Give the current a place to go — A letter to circuit board recycling equipment

#Industry ·2026-03-16

They once lay in mobile phones, computers, and pacemakers, directing the flow of electrons like brightly lit cities. But when their casings were opened and green circuit boards the size of a fingernail revealed copper veins, people frowned: these were "e-waste". Tainted by this stigma, they were tossed into drawers or shipped overseas, burned in African deserts by open flames, their black smoke rising like incense for the digital age. The first time I saw circuit board recycling equipment was in a factory in Dongguan. The machines weren't as massive as I imagined, but more like a quiet corridor: conveyor belts fed the scrap boards into the "dismantling unit", and hammer heads smashed the resin at 600 strokes per second, yet spared the metals like surgeons. Magnetic separators gently removed iron and nickel; eddy currents blew an invisible "wind", and aluminum flakes suddenly veered like startled birds. Finally, copper and gold granules separated on sloping chutes and fell into transparent "amber" buckets.
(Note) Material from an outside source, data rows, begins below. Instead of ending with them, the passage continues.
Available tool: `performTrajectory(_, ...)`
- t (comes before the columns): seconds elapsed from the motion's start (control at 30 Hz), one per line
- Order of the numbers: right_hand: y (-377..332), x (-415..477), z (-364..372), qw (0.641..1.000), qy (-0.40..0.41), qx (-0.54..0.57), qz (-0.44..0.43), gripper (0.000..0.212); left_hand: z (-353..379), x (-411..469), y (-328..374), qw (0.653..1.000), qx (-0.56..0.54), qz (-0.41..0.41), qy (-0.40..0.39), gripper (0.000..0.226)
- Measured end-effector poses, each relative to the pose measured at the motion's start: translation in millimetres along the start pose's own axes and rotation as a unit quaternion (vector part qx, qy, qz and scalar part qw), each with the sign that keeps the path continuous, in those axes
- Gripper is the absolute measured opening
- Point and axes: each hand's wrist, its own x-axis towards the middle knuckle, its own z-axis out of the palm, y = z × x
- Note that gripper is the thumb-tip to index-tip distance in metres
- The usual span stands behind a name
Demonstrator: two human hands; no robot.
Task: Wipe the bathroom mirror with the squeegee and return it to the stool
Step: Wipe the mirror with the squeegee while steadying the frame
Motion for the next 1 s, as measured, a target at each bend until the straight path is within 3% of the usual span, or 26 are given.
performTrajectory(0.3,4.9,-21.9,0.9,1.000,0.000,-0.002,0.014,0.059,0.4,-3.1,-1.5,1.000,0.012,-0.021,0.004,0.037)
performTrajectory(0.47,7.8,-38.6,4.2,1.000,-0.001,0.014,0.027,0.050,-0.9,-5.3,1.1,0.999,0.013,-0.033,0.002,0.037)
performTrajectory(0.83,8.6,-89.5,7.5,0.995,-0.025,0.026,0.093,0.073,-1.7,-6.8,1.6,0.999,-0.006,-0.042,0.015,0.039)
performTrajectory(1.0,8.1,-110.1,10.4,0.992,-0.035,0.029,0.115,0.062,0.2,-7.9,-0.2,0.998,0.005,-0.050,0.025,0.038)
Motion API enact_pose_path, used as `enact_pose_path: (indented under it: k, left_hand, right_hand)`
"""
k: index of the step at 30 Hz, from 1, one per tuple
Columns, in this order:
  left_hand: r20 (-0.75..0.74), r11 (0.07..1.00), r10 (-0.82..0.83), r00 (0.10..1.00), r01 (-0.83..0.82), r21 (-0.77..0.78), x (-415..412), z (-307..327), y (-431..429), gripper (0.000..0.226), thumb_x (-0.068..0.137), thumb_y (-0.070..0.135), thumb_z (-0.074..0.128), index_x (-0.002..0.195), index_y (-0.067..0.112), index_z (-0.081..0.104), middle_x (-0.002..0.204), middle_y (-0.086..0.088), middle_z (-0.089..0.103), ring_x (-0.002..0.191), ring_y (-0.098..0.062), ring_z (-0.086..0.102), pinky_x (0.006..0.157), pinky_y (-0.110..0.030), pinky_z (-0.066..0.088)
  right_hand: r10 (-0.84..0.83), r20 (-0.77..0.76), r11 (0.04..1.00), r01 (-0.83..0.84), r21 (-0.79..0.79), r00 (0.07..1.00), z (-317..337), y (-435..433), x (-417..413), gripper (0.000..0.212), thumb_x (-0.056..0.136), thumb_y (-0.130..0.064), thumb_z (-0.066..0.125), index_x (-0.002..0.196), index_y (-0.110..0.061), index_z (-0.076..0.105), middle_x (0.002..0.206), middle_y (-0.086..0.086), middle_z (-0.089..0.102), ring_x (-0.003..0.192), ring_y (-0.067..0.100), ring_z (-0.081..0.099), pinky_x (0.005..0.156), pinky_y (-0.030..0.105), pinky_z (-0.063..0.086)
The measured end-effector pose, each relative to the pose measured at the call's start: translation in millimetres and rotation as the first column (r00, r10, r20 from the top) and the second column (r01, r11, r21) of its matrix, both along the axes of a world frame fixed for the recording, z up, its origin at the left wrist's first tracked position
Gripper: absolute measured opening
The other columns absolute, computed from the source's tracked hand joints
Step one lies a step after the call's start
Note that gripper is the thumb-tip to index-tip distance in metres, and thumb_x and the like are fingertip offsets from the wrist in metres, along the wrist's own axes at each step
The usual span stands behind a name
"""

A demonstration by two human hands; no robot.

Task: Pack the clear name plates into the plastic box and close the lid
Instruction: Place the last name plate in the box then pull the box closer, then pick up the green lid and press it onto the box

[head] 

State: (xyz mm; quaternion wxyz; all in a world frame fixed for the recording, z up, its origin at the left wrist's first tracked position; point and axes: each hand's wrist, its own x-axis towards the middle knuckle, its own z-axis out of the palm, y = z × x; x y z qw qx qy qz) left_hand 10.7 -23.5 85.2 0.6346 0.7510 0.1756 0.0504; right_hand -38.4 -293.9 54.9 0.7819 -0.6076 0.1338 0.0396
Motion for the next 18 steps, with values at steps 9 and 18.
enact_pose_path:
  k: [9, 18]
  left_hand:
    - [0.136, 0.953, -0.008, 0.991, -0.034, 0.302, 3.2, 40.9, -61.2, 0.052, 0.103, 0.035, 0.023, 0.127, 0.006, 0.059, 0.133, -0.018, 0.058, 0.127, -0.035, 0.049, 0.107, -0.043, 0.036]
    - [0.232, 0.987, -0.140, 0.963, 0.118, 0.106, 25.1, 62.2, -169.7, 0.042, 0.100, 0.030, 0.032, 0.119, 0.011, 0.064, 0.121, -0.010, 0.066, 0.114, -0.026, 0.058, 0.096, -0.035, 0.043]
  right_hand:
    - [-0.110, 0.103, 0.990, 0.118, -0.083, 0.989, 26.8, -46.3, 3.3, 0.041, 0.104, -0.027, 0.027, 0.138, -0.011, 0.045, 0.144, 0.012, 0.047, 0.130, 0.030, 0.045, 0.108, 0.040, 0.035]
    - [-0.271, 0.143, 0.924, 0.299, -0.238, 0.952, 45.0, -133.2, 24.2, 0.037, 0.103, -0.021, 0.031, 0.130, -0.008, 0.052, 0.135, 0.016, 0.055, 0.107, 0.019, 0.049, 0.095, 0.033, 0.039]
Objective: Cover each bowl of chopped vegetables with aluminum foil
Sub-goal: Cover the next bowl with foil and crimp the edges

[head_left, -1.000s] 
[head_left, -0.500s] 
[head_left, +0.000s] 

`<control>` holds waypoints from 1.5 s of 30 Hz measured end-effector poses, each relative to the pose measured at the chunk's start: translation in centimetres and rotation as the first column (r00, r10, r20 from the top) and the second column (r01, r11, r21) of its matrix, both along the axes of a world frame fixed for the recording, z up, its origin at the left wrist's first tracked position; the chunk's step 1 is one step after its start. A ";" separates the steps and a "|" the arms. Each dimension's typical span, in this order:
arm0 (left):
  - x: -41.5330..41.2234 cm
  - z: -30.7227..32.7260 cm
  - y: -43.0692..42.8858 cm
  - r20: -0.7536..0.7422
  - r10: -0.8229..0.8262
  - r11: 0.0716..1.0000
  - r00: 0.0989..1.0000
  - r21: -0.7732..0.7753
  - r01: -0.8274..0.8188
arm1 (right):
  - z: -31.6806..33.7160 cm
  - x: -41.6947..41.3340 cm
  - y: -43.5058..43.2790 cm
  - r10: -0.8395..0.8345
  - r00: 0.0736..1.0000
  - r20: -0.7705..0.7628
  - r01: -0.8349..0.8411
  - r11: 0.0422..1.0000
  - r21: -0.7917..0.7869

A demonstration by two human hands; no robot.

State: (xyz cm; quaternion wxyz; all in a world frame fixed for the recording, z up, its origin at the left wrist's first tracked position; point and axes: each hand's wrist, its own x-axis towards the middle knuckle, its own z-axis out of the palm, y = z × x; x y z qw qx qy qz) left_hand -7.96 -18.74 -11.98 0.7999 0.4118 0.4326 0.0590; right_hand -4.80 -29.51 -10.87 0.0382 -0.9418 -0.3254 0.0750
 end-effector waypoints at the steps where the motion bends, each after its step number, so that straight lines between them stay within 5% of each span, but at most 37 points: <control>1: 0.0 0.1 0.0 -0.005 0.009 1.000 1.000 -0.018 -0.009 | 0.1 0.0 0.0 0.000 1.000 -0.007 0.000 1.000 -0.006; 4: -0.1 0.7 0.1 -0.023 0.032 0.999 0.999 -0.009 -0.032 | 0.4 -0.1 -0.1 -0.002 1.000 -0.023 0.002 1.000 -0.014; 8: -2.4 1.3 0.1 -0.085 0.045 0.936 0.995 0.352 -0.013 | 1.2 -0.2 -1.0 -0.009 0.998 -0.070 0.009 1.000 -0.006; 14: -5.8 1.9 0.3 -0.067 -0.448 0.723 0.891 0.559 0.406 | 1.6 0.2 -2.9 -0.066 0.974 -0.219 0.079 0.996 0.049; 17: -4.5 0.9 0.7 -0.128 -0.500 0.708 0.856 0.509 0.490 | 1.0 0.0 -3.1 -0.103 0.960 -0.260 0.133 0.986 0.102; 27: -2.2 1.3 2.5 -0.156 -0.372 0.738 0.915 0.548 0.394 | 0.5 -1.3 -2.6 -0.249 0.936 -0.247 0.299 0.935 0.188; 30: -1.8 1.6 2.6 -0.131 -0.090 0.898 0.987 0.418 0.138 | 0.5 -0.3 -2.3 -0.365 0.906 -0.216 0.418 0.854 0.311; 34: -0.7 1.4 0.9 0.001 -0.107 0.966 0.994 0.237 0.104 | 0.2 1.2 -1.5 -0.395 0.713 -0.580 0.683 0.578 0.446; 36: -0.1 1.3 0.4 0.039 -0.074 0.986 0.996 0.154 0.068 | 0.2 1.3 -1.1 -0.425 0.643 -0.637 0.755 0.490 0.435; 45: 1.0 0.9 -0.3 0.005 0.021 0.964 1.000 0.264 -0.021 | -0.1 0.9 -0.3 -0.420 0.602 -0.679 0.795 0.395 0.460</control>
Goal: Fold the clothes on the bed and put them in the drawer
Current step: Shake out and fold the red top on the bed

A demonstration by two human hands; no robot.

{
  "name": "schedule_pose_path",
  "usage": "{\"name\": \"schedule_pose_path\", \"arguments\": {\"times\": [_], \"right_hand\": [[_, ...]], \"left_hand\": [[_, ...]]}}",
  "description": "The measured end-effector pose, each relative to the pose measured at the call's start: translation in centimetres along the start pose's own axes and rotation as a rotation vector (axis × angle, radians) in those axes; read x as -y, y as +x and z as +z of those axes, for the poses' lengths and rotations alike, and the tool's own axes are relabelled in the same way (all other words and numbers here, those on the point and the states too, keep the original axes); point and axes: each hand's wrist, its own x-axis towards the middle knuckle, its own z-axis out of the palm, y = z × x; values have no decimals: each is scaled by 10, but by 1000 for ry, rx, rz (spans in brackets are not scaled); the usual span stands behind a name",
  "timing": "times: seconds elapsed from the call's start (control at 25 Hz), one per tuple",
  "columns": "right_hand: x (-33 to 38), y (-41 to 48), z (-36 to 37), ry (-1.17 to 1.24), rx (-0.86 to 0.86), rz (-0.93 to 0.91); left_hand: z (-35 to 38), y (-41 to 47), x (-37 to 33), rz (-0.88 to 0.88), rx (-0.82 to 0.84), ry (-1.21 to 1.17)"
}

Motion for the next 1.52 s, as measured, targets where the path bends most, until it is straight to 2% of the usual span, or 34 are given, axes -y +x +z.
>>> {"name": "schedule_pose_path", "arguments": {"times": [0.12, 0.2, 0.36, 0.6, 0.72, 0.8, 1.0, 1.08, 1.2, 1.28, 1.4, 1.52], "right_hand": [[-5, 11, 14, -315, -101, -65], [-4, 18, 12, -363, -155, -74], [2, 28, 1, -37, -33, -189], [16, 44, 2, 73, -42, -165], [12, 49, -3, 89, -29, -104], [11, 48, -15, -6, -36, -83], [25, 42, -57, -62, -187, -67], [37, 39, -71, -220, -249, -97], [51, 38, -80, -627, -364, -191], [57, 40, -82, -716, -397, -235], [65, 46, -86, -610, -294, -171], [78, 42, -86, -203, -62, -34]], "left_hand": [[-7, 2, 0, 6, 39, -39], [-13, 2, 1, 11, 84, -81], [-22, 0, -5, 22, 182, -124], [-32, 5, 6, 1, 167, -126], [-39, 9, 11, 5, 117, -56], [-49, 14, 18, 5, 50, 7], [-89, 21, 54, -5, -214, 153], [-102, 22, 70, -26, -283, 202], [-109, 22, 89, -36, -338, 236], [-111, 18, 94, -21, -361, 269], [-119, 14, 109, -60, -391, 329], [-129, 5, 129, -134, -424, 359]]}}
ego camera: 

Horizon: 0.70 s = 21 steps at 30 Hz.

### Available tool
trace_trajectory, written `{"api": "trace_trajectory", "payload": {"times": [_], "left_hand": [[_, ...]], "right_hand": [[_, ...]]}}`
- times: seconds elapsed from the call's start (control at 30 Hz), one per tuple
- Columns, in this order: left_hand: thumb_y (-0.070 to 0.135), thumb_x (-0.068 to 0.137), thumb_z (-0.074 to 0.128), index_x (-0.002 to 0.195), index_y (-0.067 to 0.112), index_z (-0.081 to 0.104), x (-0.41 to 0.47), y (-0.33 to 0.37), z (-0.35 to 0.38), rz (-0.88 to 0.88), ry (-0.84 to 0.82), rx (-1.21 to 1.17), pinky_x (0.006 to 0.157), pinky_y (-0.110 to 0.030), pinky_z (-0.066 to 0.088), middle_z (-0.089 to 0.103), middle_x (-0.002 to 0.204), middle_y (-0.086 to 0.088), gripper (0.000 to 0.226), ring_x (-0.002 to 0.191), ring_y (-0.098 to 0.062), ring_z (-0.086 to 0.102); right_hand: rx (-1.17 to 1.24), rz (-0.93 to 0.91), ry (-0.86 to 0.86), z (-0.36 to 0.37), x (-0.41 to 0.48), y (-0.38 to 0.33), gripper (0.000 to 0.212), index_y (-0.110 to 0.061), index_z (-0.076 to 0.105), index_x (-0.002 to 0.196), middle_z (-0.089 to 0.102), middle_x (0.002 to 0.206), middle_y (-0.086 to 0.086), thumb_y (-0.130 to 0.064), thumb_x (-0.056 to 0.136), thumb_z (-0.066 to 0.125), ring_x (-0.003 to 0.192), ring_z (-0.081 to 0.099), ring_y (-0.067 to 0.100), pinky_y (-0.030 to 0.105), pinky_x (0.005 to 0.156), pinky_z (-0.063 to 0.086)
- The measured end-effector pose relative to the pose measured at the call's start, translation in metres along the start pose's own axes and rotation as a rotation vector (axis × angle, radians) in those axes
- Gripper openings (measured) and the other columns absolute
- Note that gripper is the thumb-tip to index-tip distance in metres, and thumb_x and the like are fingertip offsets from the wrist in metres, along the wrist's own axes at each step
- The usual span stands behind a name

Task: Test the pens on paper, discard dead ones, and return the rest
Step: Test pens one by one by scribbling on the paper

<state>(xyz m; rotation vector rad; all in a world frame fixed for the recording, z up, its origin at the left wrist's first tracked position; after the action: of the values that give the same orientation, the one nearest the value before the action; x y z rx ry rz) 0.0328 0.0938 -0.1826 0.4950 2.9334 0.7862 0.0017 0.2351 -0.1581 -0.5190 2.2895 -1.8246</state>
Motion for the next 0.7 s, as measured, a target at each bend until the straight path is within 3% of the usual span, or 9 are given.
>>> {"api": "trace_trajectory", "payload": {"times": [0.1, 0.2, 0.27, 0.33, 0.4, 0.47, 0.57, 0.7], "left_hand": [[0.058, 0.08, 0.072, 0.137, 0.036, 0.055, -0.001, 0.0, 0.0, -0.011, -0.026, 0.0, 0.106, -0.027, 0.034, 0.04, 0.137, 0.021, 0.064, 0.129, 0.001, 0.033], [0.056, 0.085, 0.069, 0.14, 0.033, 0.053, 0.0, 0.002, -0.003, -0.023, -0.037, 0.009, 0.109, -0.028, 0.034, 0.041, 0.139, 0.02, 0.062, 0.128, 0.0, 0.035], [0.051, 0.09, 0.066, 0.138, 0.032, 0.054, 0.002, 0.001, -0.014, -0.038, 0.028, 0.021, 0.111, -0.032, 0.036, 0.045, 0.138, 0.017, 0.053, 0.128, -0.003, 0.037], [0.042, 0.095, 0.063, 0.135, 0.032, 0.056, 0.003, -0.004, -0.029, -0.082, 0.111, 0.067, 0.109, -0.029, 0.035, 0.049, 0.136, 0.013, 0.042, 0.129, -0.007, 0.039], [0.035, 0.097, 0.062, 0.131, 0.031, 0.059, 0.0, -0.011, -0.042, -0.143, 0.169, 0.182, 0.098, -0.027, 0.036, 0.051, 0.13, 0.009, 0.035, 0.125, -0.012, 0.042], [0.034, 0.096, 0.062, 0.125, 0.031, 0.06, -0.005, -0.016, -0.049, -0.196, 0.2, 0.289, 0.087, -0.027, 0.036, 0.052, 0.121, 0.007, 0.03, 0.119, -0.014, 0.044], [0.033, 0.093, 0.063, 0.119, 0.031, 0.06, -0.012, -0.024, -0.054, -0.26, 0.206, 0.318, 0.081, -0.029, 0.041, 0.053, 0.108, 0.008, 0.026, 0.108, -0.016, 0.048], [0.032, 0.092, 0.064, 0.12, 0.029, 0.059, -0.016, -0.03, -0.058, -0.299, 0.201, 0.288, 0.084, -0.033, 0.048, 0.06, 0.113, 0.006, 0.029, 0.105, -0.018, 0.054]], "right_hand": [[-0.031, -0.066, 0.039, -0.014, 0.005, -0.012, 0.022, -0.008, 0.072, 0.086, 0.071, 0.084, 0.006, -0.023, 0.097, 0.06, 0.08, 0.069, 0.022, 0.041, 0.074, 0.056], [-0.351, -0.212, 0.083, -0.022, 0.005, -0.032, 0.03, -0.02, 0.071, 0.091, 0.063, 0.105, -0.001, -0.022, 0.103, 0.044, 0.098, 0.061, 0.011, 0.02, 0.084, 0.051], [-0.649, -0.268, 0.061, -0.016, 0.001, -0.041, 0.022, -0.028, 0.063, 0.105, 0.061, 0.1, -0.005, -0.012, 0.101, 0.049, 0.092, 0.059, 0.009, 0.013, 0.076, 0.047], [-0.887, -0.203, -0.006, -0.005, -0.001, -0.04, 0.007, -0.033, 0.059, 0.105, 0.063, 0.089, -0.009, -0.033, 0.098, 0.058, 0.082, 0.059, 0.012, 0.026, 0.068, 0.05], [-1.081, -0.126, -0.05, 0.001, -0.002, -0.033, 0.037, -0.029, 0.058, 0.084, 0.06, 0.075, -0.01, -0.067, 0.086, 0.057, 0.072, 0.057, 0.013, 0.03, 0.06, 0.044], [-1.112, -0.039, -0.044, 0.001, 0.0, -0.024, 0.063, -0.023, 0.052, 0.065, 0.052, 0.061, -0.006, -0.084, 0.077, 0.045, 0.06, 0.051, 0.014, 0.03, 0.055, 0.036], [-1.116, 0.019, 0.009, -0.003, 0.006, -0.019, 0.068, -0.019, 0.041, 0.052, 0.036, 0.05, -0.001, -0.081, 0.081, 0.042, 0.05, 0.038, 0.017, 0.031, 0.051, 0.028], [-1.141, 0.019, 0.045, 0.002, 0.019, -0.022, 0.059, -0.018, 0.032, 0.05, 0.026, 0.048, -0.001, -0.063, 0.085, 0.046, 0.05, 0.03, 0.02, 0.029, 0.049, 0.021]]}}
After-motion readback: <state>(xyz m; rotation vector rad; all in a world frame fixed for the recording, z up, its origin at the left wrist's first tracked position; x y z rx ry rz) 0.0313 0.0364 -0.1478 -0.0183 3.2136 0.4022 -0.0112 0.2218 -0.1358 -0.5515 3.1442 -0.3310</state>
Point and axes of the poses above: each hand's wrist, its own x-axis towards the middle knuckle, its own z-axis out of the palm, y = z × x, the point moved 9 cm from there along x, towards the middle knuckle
In the control room, screens flashed real-time data: 96.3% copper recovery, 98.1% gold recovery, and a 42% reduction in energy consumption compared to traditional smelting. Engineer Xiao Lin said that in the past, they burned 300 kilograms of coal for every gram of gold, but now it only requires 20 kW of electricity. He lowered his voice, as if afraid of disturbing the metals' slumber. At that moment, I heard electricity rushing back through the copper foil. It wasn't consumption, but a homecoming. Stepping out of the workshop, the setting sun gilded the piles of green boards. They no longer looked like trash, but like seeds waiting to sprout. I suddenly realized: so-called "recycling" isn't turning waste into treasure, but letting technology prolong the life of forgotten things; so-called "environmental protection" isn't just a moral slogan, but turning every recycling into a vein of innovation for the future. That night, I returned to my hotel and disassembled my own scrapped laptop. I gently placed the scratched motherboard into my backpack. Tomorrow, I'll take it back to the factory, let the machines strip off its copper, gold, and palladium, and also strip away my nostalgia. Electricity has a destination, and memories have a future.